Television versus trees

MONTPELIER -- A second national study in as many years, funded by The Nature Conservancy, confirms a growing trend: more American families are spending time in front of the television and away from the great outdoors. Vermont's reputation as an environmental-friendly and outdoor-oriented society is at risk. While the Green Mountain state still resists the decline, evidence of so-called 'videophilia' is growing.

Researchers have found that "videophilia," as they call it, can have disturbing implications for children's mental and physical health, educational achievement, well-being, and their personal values and priorities later in life. The study, published last month in the Journal of Development Processes, also cited serious consequences for the future of conservation.

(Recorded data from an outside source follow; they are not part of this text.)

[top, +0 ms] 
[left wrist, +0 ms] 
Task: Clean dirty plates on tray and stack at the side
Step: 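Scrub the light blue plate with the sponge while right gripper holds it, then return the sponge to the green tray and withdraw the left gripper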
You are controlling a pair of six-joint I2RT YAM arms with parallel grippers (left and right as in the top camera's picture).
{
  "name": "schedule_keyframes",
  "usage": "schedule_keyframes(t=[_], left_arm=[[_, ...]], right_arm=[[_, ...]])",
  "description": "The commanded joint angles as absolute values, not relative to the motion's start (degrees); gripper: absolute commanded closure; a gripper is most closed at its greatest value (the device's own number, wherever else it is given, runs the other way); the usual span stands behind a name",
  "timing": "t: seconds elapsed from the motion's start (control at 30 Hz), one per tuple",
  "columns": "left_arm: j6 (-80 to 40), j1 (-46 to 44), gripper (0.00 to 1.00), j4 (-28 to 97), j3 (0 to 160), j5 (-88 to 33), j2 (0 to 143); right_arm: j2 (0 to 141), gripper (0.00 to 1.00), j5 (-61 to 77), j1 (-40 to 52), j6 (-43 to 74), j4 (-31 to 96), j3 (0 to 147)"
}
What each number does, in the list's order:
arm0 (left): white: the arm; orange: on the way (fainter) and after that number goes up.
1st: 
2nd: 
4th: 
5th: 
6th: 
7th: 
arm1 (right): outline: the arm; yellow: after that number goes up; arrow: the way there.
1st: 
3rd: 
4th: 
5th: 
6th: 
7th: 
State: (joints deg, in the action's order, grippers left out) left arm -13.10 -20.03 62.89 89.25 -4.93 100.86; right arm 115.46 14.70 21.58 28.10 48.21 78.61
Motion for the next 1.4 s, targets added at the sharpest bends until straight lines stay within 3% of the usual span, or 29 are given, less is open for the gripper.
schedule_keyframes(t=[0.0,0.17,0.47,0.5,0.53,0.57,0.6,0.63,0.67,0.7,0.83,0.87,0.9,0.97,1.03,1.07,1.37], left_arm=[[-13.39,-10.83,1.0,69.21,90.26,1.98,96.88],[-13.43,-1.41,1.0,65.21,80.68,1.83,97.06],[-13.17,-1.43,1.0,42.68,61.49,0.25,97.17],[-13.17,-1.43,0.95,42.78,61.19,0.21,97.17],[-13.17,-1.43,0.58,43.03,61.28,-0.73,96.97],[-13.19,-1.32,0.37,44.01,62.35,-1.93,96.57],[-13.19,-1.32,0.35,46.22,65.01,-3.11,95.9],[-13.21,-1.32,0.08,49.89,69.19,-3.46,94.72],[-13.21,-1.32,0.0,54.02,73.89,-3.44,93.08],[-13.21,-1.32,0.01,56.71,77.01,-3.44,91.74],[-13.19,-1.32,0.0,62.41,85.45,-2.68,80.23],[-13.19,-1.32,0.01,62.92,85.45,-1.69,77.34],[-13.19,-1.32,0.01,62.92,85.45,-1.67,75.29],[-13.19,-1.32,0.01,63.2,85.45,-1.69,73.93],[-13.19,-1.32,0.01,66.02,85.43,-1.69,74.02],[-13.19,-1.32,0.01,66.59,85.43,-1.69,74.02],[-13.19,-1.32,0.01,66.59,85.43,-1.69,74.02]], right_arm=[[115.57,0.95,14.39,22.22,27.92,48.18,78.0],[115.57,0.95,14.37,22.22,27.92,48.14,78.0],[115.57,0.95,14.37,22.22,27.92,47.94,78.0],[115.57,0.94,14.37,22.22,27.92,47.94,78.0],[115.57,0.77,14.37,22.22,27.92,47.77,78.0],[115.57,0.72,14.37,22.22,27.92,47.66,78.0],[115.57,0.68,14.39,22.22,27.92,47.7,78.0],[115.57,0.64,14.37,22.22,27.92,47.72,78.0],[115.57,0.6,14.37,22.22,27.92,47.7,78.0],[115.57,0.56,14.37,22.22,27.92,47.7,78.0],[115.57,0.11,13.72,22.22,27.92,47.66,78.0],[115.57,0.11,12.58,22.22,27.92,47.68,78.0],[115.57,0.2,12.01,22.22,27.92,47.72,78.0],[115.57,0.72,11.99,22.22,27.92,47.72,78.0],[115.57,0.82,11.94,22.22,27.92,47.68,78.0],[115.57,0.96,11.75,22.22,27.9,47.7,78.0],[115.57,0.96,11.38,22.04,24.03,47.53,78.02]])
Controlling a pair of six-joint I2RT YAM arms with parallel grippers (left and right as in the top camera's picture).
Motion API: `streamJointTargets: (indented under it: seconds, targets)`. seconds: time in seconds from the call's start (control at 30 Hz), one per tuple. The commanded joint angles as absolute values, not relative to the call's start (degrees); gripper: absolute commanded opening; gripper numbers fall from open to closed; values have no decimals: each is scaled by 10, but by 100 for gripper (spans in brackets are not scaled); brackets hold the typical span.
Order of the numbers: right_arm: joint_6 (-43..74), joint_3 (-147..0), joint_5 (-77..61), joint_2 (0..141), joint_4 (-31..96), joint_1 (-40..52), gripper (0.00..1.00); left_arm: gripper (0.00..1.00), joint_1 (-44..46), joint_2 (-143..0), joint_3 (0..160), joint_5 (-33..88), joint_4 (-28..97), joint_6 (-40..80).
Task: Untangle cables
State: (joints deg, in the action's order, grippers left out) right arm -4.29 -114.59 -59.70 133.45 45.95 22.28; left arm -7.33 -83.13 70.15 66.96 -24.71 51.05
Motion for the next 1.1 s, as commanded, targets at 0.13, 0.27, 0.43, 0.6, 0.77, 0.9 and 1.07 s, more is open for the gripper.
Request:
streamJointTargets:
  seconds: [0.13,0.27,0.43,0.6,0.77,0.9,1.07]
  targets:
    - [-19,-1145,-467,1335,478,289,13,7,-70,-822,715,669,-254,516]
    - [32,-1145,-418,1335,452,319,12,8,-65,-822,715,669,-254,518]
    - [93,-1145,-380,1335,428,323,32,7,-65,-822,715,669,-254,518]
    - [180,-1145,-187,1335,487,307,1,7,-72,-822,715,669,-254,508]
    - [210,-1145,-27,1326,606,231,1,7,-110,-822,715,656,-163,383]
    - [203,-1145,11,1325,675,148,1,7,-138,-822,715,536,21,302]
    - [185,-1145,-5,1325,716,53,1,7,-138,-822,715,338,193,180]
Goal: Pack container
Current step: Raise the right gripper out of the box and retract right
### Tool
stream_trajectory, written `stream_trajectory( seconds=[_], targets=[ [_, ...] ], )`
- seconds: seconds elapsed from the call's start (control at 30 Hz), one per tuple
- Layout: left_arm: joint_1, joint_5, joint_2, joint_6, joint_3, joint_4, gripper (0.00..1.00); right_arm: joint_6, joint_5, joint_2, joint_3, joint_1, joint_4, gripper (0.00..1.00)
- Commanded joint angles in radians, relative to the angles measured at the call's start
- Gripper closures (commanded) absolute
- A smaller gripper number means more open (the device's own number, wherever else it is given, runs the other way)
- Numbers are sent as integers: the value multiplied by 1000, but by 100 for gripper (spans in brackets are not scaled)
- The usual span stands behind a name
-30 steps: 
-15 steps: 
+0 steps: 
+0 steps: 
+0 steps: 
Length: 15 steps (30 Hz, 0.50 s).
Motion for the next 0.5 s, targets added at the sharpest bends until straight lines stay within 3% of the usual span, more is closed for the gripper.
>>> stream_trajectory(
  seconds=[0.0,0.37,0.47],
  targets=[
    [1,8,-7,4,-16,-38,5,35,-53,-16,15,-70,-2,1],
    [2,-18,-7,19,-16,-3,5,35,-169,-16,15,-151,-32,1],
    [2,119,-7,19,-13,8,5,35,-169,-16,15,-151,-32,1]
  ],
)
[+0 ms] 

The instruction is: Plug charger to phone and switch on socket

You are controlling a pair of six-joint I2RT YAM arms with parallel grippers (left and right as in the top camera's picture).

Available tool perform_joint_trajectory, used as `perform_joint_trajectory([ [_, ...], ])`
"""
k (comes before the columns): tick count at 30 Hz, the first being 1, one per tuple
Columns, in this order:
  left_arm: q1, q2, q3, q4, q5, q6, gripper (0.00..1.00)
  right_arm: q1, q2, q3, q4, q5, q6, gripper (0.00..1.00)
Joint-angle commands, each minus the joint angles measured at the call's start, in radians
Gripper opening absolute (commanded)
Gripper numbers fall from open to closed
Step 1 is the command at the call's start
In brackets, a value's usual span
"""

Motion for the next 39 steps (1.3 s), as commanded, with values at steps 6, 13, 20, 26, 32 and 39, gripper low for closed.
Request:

"The greatest threat to conservationmay be more subtle than bulldozers and chainsaws," wrote authors Patricia Zaradic, Ph.D and Oliver Pergams, Ph.D. "Direct experience with nature is the most highly cited influence on environmental attitude and conservation activism." Researchers added if the youngest generation loses that experience, the future of conservation is in jeopardy.

Per capita visits to U.S. national parks have been declining since 1987, after rising for the previous 50 years. The research demonstrated that video games, home movie rentals, Internet use, and rising fuel prices explain almost 98 percent of the decline.

Visits to Vermont State Parks, which offer traditional outdoor activities such as camping, hiking, swimming and picnicking, have decreased from the peak times of 1970's and early 1980's. On a positive note, park use has remained relatively stable over the last ten years, from 670,000 to around 800,000 visits per year. In the short-term weather is one of the major contributing factors, however in the long-term economic conditions, related travel patterns, electronics, and an aging population are competing for leisure time.

Craig Whipple, Director of Vermont State Parks commented, "At no time in human history have children spent less time outdoors. Attention deficit disorders, obesity and a variety of other physical and emotional ailments can be attributed to a decline in exposure to the out of doors and the natural environment."